To identify crises early, communications and PR managers must track sensitive topics over time along with related mentions of the brand. This is one of the first business use cases that social listening offered to solve and it is still essential. AI-enabled Consumer Intelligence can bring a deeper-dive analysis to measure brand reputation in terms of brand pillars, relative to each consumer tribe.
Once integrated cross-channel campaigns are launched, brands must stay agile with a test & learn approach. For that, they must MEASURE their performance.
There are 3 ways to do this:
- Campaign performance: Measuring the reach & engagement of marketing campaigns across owned and earned media.
Good campaign strategy requires great analysis. Brands must track marketing campaign performance, measure their effectiveness, and use this data to adapt the current campaigns instantly and make the next project even better.
- Customer experience: Understanding what the customers say by analyzing customer experience to fine-tune campaigns but also to adjust product strategy.

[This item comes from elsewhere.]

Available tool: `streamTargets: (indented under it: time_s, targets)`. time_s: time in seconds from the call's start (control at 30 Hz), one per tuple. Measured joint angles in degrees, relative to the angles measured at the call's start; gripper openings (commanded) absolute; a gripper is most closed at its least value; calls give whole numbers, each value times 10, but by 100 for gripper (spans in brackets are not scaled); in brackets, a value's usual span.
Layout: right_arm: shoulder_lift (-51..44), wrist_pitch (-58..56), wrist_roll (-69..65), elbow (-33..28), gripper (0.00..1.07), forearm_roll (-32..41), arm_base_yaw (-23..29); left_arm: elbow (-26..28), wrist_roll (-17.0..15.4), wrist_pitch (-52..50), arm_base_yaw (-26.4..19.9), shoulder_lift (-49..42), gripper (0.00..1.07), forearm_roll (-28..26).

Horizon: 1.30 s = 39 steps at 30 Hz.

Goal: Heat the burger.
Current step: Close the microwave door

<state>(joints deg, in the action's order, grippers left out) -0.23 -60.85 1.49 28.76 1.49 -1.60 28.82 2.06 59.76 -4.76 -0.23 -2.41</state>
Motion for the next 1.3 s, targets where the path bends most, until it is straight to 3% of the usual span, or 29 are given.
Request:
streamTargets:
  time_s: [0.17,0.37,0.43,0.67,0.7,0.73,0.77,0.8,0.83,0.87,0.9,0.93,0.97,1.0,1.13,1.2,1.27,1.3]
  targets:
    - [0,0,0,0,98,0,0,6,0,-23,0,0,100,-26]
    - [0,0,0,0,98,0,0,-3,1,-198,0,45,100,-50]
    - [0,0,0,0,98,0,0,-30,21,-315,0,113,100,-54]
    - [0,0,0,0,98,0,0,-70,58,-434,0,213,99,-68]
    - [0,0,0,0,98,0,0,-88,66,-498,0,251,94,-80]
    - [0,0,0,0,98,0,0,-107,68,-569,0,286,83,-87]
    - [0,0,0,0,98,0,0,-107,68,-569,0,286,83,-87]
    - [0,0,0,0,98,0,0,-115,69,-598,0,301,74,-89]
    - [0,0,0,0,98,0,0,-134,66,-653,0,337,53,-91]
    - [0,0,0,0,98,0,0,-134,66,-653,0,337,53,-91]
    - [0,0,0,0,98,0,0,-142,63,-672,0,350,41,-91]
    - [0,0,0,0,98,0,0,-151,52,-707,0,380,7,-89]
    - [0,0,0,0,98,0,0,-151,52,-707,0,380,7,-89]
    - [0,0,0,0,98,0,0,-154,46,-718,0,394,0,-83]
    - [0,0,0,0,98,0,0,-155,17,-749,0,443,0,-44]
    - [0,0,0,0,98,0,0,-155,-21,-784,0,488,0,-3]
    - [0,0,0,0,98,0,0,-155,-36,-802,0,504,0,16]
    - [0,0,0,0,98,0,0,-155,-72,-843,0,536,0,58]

Analyzing customer experience helps also to measure the performance of marketing campaigns. Listening to consumer feedback will allow brands to meet customers’ expectations and win their loyalty. With the emergence of online ratings and reviews, brands can count on a solid methodology to analyze quantitative and qualitative data and make sure they will harness customers' voices.
- Brand equity tracking: What is the impact of campaigns on brand equity? Are they reinforcing strategic brand goals, and establishing consistency?
Even if brand trackers are traditionally a fundamental tool for market research, brands should complement traditional survey-based trackers with AI-enabled consumer intelligence to understand equity in real-time, with the ability to filter by awareness and perception driver, and “ask-multiple questions afterwards”.
To survive in this competitive world where not only are multinational brands introducing hundreds of new products a year, but where startups are disrupting the industry constantly with entirely new product concepts and service models, brands need to INNOVATE.
Via always-on insight based on structured data specific to the brand’s category, organizations can detect weak signals and emerging trends to “nearcast” what consumers want, and create compelling products and experiences ahead of the competition.
AI-enabled consumer intelligence enables brands to use the power of AI and data science associated with a methodological framework to have a clear picture of what will shape the future of their industry and innovate before the competition.
After new product introduction, brands can track customer experience by monitoring social media and consumer review sites in real-time to understand fast-evolving consumer needs and preferences, in terms of brand, communications, product, packaging, and every consumer touchpoint.
The brand life cycle, democratized
As a theory, the product and brand lifecycle dates back to the 1950’s, and has continued to be a textbook framework for marketing management until today. However, while the model remains valid, the marketing intelligence tools used to inform it have not changed significantly, while consumer behaviors and the media environment have.
In order to keep up with the speed of changing culture, especially digital and social media culture, brands must complement classic methods with new technologies born in the same era that their customers came of age: AI-enabled consumer insights.